Summary
allowing plaintiffs' claim for legal malpractice against attorney because they were intended beneficiaries of will
Summary of this case from Atkinson, Haskins, Nellis, Brittingham, Gladd & Fiasco, P.C. v. Oceanus Ins. Co.Opinion
Case No. CIV-06-320-M.
December 4, 2006
ORDER
Before the Court is defendants Davitt Limited Partnership and Davitt Management Trust's Motion to Dismiss, filed June 30, 2006. On July 28, 2006, plaintiffs filed their response. Also before the Court is defendant Charles P. Horton's Motion to Dismiss, filed July 3, 2006. On July 28, 2006, plaintiffs filed their response, and on August 15, 2006, Horton filed his reply.

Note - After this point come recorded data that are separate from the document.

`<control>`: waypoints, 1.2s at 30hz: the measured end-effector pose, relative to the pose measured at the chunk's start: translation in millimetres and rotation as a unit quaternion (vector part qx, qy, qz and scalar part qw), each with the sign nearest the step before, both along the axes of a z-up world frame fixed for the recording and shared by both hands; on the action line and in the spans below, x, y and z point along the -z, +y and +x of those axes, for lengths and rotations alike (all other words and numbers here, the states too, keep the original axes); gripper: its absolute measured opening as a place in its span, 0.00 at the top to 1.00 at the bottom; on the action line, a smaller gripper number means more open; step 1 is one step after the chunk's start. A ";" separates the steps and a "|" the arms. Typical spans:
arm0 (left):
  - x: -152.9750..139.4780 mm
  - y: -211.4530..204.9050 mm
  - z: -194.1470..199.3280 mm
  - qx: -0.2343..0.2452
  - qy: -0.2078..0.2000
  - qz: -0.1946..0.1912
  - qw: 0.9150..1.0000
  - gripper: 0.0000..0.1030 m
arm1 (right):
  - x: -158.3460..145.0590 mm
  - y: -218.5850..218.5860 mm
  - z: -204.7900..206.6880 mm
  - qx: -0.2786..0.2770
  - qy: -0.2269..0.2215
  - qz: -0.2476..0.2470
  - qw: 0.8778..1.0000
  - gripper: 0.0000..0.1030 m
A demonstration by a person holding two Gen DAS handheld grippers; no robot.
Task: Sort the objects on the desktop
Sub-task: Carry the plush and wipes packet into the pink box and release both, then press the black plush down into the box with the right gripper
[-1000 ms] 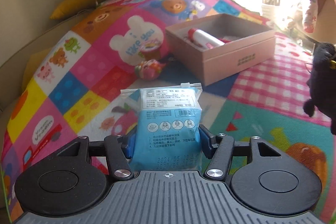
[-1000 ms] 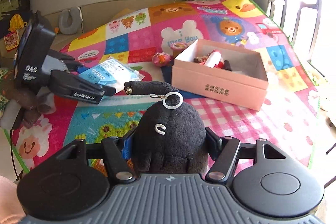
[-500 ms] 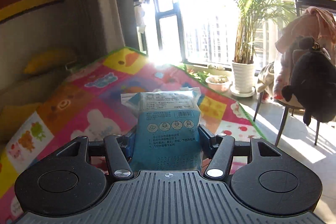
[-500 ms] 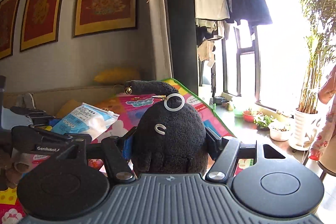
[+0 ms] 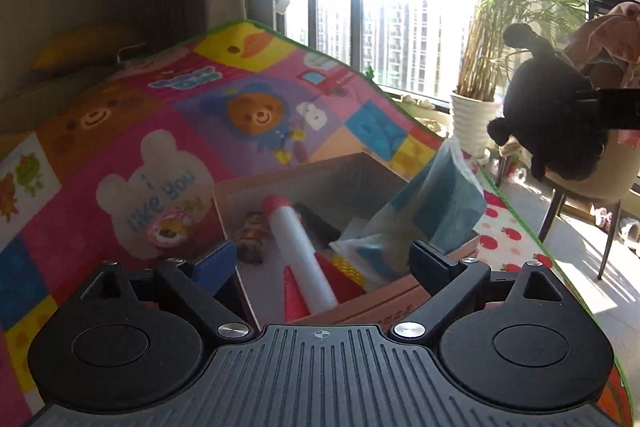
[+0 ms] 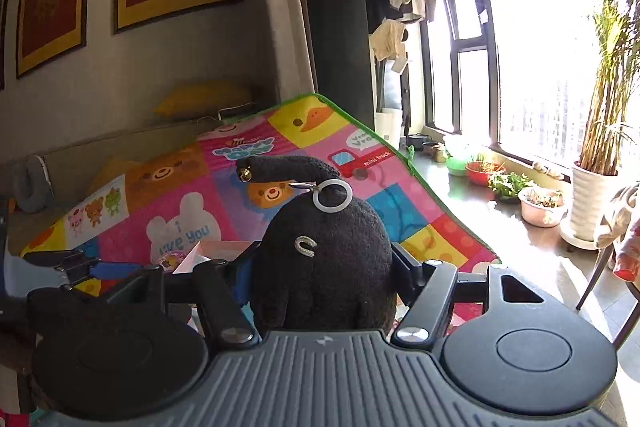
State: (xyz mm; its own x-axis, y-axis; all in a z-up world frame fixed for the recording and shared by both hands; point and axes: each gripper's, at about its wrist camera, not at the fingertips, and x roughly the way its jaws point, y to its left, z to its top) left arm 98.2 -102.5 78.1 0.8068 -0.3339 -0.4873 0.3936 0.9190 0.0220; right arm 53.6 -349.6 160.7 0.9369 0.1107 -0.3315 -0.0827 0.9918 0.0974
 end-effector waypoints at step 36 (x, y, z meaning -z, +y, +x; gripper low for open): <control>51.3 103.2 -30.4 -0.088 0.052 -0.078 0.992 0.00 | 28.3 101.8 152.5 -0.028 0.160 -0.040 0.986 0.67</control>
State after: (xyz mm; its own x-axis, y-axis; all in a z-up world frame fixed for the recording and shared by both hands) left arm 67.8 0.7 26.8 0.8079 -0.2700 -0.5237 0.2193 0.9628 -0.1581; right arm 206.1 -247.9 132.4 0.7762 0.1206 -0.6188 -0.1146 0.9922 0.0495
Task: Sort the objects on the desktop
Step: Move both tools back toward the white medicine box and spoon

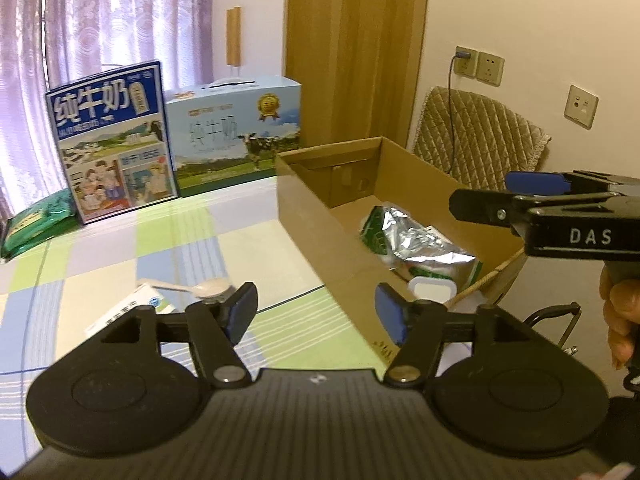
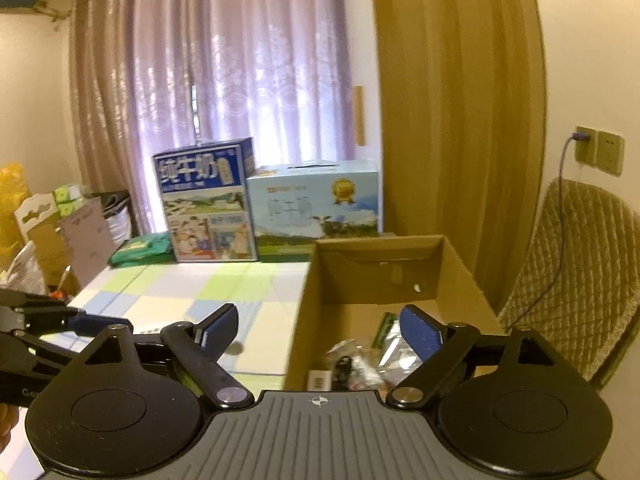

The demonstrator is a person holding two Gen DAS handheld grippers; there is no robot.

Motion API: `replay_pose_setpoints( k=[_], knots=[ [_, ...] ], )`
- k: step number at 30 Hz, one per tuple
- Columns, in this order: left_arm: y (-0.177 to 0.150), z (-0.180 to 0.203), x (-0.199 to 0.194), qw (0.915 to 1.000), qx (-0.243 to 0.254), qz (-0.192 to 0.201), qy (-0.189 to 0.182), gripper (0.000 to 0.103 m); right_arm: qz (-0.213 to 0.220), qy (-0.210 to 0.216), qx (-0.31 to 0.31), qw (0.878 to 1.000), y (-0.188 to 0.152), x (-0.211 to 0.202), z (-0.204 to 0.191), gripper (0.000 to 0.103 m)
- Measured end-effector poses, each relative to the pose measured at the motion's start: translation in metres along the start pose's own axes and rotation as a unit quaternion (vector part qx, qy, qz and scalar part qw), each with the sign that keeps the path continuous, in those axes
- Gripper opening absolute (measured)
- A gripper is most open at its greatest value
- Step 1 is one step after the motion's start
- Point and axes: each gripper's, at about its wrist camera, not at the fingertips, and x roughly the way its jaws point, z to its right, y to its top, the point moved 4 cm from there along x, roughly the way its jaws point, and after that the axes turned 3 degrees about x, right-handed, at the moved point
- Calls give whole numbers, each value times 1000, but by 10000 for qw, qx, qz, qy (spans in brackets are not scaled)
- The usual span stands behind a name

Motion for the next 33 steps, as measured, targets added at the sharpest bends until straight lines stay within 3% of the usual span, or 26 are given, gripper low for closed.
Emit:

Based upon the parties' submissions, the Court makes its determination.
This introduction is based upon the facts set forth in plaintiffs' Complaint.
Plaintiff Eileen Fleischman ("Fleischman") is the daughter of Norma J. Davitt ("Davitt"), and plaintiffs Kathleen Anne Rider and Justin Dylan Rider are the children of Fleischman and the grandchildren of Davitt. On or about July 15, 2005, Davitt passed away.
While Davitt was alive, defendant Charles P. Horton ("Horton") served as her attorney and advisor. As part of his estate planning advice to Davitt, Horton drafted an irrevocable management trust entitled the "Davitt Management Trust" ("DMT"), a defendant in this action. On or about May 31, 2000, Davitt executed the DMT. Horton is the current successor trustee of the DMT, and plaintiffs are the beneficiaries of the DMT.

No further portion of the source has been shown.